Instruction for the entries that follow: retype exactly the lines from the line with "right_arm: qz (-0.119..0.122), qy" to the line with "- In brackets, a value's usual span", both included, and omit all others.

DATASET CONTENT →
---*---
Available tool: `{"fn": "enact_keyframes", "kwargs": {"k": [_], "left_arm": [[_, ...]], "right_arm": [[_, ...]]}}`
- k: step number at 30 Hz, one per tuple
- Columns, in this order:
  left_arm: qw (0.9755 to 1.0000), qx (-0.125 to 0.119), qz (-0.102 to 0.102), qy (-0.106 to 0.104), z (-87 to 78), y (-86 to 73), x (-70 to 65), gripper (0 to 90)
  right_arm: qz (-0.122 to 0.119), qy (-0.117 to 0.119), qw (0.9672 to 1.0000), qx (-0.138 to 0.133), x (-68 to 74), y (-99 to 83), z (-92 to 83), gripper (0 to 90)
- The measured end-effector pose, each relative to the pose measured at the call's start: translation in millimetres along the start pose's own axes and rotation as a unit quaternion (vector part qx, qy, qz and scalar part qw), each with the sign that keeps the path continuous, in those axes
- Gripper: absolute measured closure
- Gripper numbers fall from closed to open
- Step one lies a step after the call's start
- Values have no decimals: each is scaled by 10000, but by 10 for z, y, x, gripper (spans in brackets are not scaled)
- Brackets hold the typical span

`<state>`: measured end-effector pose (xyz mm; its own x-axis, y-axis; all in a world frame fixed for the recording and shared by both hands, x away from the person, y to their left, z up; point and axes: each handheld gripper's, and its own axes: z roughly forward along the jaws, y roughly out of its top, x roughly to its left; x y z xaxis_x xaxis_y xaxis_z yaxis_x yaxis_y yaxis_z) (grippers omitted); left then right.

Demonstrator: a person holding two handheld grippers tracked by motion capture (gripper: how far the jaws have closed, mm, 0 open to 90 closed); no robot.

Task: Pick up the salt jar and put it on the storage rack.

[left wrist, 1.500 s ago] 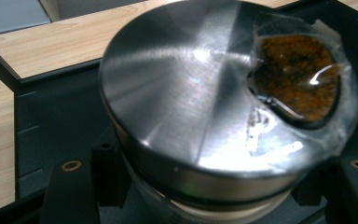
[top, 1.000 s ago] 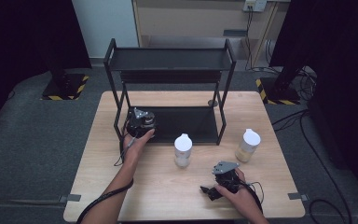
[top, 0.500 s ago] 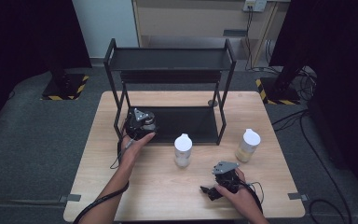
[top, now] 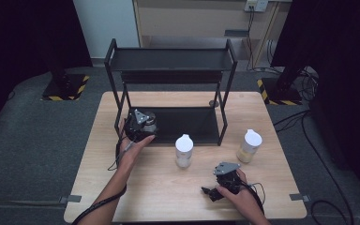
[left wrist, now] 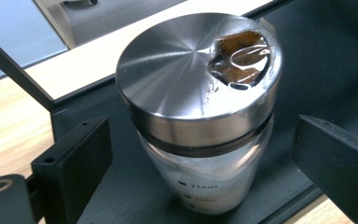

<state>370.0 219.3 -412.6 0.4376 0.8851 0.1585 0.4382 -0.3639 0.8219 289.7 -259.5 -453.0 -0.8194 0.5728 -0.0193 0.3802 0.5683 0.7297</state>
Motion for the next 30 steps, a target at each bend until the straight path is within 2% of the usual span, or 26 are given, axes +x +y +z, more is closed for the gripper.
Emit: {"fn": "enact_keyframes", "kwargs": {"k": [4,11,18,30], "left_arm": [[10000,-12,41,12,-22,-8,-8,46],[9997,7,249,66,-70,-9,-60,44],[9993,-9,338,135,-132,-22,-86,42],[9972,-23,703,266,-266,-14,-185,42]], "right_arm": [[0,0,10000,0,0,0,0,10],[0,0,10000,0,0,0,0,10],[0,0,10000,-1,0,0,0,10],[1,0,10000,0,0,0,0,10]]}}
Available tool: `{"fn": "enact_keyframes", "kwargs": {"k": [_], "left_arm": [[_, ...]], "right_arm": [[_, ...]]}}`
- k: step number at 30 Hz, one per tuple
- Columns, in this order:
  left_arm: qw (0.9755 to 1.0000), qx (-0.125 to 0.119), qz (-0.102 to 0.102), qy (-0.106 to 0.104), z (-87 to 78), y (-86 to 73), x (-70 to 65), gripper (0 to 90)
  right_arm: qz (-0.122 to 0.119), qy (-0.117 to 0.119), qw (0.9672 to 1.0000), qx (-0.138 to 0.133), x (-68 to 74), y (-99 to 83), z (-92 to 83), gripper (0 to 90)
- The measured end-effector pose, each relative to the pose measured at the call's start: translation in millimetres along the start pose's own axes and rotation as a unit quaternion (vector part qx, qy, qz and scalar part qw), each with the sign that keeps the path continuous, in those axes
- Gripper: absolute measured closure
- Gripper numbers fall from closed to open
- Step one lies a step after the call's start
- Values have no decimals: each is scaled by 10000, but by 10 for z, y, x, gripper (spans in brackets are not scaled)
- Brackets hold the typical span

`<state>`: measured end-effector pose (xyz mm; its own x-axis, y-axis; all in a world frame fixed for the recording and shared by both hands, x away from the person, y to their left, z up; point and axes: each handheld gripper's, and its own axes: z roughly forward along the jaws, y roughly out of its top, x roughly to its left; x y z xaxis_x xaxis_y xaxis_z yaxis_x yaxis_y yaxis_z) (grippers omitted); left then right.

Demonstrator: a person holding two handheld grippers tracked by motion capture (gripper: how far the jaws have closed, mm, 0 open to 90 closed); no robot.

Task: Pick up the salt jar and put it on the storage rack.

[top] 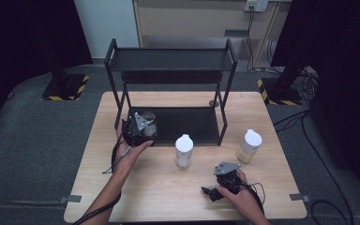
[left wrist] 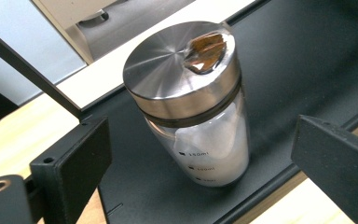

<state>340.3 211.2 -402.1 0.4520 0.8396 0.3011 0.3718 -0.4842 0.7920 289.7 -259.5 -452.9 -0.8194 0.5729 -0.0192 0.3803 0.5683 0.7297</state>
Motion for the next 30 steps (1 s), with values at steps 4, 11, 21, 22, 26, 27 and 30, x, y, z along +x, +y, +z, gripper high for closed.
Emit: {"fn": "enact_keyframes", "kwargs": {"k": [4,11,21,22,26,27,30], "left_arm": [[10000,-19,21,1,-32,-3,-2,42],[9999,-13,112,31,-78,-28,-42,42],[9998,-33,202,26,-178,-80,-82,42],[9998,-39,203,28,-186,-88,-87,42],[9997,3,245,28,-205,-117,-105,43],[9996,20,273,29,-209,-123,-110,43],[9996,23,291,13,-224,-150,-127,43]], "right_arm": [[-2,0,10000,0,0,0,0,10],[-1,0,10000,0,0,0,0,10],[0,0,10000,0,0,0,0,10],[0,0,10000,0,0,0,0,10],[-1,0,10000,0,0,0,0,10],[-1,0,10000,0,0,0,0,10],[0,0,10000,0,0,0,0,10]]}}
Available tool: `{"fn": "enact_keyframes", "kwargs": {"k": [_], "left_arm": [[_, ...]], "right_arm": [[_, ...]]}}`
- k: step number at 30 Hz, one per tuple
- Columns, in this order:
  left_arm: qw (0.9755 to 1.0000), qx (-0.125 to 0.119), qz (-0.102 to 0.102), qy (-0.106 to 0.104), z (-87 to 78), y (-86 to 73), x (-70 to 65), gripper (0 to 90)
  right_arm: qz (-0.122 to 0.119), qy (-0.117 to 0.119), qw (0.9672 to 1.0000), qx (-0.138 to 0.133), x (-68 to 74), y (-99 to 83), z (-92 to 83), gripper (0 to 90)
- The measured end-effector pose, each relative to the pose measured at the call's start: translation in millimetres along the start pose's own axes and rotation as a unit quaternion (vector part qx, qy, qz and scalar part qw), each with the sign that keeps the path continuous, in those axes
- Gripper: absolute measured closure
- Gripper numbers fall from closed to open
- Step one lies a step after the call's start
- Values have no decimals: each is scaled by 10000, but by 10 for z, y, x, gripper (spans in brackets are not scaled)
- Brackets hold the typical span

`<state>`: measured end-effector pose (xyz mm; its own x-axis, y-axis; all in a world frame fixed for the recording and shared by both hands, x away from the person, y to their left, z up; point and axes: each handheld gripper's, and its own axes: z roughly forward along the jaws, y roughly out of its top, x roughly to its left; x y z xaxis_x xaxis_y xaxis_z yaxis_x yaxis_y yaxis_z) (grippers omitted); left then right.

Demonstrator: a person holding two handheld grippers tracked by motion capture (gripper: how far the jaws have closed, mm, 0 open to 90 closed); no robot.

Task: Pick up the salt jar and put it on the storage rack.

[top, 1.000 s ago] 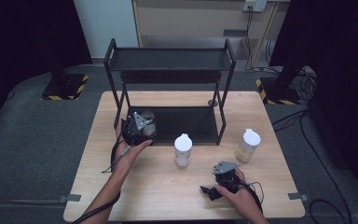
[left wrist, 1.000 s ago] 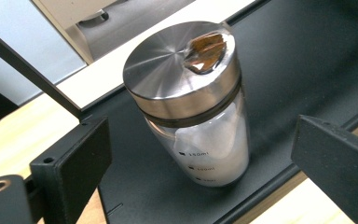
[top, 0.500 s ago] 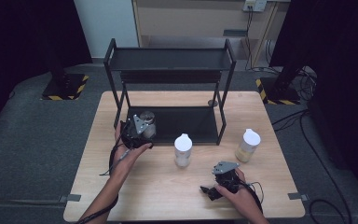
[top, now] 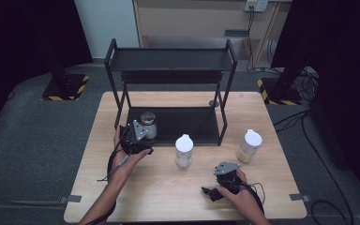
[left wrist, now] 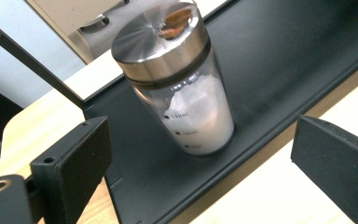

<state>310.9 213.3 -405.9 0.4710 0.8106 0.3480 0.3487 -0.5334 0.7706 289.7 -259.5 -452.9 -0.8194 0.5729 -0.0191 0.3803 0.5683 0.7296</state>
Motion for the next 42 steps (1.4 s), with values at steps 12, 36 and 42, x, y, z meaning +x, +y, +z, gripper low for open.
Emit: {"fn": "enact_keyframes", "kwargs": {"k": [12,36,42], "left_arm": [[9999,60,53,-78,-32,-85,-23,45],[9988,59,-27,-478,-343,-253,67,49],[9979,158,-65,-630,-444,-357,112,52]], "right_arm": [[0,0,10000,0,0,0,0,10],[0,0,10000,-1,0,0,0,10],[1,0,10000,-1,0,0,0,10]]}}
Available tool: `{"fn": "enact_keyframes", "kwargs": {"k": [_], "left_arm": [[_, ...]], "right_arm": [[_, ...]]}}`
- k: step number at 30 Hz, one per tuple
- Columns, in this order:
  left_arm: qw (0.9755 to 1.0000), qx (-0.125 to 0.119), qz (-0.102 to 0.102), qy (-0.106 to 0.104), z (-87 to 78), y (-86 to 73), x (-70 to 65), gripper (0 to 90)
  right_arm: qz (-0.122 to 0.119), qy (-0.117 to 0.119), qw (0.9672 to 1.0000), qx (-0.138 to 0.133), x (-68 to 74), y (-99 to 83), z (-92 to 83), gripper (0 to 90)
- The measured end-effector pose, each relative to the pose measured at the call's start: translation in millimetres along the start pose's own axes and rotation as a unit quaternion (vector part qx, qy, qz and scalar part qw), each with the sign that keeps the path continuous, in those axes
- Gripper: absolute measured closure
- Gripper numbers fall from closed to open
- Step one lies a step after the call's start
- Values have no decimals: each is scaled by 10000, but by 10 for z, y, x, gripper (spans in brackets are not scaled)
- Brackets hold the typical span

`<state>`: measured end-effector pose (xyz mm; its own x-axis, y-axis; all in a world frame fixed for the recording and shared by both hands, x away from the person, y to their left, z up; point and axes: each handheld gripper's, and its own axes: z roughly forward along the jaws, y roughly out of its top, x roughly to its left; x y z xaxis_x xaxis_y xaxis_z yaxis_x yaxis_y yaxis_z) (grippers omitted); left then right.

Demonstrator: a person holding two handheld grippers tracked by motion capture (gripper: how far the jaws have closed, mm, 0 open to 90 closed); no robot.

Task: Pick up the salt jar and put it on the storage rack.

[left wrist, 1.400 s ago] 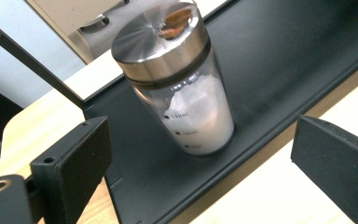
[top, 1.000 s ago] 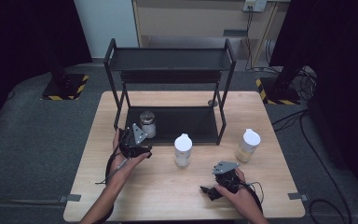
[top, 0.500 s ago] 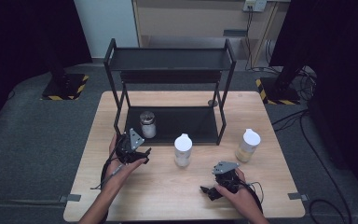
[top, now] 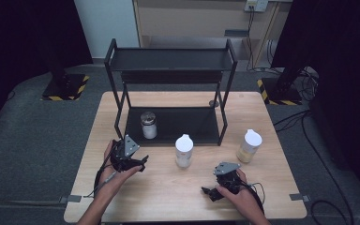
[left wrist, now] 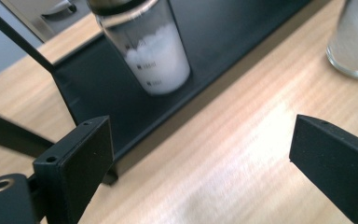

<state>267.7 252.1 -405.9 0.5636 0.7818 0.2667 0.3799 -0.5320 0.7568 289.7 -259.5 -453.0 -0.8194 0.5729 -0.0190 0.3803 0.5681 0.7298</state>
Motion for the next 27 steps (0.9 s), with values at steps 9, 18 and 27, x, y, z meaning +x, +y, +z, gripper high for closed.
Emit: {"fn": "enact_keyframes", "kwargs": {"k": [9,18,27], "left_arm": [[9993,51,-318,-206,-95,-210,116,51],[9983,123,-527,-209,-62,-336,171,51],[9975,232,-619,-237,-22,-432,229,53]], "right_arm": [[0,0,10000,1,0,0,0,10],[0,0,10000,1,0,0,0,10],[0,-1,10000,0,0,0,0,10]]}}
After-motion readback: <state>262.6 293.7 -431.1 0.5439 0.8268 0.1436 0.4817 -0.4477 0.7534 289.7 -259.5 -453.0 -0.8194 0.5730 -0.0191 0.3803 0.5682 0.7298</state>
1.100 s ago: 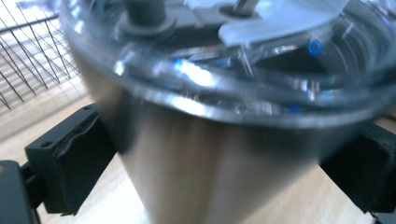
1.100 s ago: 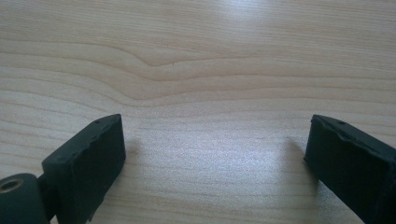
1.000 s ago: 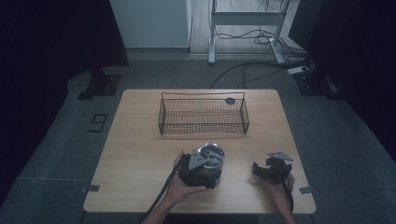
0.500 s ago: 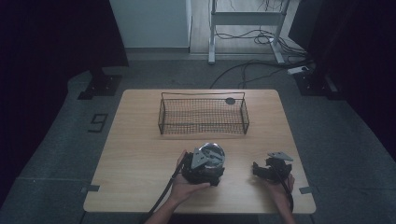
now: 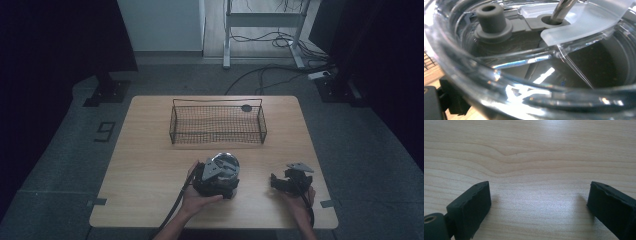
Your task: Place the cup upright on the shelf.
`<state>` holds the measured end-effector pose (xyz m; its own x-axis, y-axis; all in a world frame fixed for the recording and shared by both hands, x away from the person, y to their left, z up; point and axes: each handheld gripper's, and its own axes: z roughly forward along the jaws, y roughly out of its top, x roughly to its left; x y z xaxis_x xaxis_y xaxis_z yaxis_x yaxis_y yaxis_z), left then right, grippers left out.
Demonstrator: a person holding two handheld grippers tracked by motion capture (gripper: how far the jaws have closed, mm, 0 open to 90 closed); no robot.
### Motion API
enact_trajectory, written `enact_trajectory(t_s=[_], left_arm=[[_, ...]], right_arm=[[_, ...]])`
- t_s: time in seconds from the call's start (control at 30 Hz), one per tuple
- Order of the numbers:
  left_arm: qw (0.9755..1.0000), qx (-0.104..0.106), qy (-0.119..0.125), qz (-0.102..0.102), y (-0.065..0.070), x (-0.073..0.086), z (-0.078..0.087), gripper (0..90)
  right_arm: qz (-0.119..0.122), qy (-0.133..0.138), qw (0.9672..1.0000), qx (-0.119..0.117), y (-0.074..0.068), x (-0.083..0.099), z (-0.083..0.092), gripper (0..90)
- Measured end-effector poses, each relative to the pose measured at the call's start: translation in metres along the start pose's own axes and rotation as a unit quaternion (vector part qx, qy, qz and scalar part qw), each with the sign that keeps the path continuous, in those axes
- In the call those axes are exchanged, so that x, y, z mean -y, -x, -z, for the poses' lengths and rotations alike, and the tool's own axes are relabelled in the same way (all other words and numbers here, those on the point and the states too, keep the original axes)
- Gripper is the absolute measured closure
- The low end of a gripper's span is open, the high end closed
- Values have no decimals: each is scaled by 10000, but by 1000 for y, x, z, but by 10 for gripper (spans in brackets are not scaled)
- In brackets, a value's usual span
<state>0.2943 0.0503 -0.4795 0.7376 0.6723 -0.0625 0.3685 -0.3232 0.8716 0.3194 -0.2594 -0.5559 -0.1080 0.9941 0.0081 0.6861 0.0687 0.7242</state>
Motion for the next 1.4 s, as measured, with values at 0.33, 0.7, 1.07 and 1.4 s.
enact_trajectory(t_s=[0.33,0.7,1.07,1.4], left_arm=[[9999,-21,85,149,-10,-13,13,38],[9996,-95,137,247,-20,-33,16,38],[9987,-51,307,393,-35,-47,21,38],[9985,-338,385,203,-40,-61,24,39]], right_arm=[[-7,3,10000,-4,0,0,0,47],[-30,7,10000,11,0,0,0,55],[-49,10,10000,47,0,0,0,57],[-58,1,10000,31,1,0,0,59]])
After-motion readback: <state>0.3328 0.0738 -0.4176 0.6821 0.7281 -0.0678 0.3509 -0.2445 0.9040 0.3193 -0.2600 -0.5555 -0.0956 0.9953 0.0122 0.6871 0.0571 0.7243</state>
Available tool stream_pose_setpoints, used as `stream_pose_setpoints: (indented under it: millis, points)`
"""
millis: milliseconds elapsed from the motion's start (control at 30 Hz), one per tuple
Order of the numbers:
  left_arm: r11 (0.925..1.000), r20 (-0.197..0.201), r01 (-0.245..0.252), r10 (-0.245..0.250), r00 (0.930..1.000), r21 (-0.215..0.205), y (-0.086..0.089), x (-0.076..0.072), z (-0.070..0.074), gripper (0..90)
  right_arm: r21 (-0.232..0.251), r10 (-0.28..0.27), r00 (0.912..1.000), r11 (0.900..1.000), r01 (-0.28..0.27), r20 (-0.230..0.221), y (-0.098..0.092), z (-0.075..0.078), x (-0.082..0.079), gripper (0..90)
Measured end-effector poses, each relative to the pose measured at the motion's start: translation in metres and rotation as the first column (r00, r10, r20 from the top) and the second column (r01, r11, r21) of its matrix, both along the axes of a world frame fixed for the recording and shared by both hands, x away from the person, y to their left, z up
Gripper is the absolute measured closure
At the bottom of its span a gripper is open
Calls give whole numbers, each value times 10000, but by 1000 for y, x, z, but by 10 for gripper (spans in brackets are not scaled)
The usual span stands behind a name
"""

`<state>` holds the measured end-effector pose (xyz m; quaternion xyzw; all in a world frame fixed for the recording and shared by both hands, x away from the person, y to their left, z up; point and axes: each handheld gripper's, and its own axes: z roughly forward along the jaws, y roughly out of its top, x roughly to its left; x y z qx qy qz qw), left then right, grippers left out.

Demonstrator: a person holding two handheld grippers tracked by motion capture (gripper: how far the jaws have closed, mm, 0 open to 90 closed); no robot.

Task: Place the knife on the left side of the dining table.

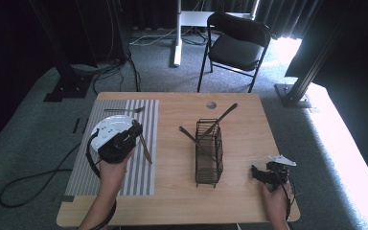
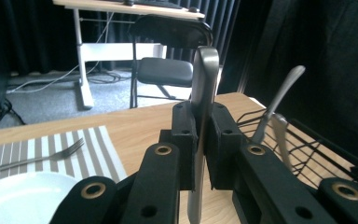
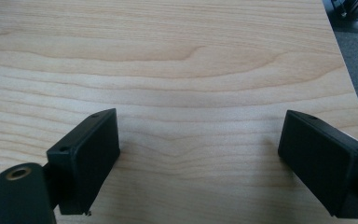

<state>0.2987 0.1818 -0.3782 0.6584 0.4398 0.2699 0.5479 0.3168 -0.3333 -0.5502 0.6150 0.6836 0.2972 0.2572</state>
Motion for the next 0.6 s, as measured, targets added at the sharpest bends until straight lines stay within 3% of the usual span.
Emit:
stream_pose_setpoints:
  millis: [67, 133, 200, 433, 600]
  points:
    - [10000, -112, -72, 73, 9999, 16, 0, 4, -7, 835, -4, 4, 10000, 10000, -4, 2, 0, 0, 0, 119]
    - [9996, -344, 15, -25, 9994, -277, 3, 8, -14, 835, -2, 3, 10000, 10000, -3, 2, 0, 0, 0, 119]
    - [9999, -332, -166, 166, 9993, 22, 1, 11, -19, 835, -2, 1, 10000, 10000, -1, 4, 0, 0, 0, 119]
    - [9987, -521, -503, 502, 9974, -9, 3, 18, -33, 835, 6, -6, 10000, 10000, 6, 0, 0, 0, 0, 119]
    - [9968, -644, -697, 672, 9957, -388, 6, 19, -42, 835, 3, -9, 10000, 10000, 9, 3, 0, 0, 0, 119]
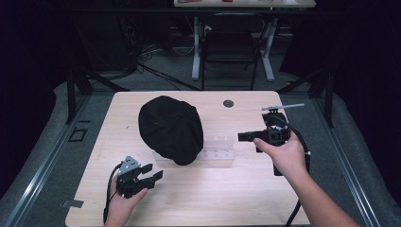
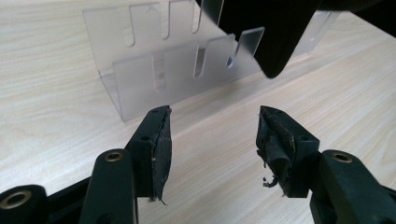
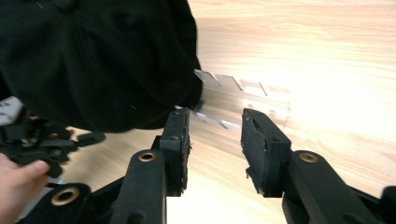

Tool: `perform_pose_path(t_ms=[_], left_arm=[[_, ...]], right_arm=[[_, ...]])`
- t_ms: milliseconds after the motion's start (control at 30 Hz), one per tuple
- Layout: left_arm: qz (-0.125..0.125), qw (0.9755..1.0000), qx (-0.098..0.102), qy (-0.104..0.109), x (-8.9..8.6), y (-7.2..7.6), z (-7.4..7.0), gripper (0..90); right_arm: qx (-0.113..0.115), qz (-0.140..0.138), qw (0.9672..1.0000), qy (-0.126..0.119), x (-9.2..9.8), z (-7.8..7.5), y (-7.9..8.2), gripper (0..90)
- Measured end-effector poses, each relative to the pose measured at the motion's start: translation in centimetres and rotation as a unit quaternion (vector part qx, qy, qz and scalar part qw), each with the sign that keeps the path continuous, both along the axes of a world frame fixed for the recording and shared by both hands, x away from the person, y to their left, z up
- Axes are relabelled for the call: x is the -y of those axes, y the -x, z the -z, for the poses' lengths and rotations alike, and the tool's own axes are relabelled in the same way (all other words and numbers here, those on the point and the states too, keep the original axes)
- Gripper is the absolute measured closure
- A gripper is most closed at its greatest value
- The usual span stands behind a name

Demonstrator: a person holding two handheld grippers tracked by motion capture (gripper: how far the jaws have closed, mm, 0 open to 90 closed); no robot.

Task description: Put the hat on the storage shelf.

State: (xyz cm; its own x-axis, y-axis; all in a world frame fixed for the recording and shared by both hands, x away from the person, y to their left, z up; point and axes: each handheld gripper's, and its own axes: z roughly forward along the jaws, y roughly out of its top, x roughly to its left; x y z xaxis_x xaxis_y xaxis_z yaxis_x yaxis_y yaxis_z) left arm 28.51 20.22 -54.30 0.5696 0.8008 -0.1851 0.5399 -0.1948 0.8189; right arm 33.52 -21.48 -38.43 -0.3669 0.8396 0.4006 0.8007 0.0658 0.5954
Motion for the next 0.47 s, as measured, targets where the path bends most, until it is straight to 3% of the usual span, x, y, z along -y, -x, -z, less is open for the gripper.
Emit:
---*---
SOLVED EXERCISE →
  right_arm: qz (-0.119..0.122), qy (-0.133..0.138), qw (0.9672..1.0000), qx (-0.119..0.117), y (-0.074..0.068), x (-0.083..0.099), z (-0.083..0.092), gripper (0..90)
- Measured end-effector poses, each relative to the pose measured at the call's start: translation in metres along the start pose's own axes and rotation as a unit quaternion (vector part qx, qy, qz and scalar part qw), each with the sign that keeps the path continuous, in those axes
- In the call those axes are exchanged, so that x, y, z mean -y, -x, -z, for the poses' lengths and rotations alike, and the tool's own axes are relabelled in the same way (all other words and numbers here, those on the point and the states too, keep the original axes)
- Gripper is the absolute measured closure
- The low end of a gripper's span is open, the high end closed
- Values have no decimals: each is scaled by 10000, but by 1000 for y, x, z, but by 10 for gripper (spans in brackets are not scaled)
- In brackets, a value's usual span

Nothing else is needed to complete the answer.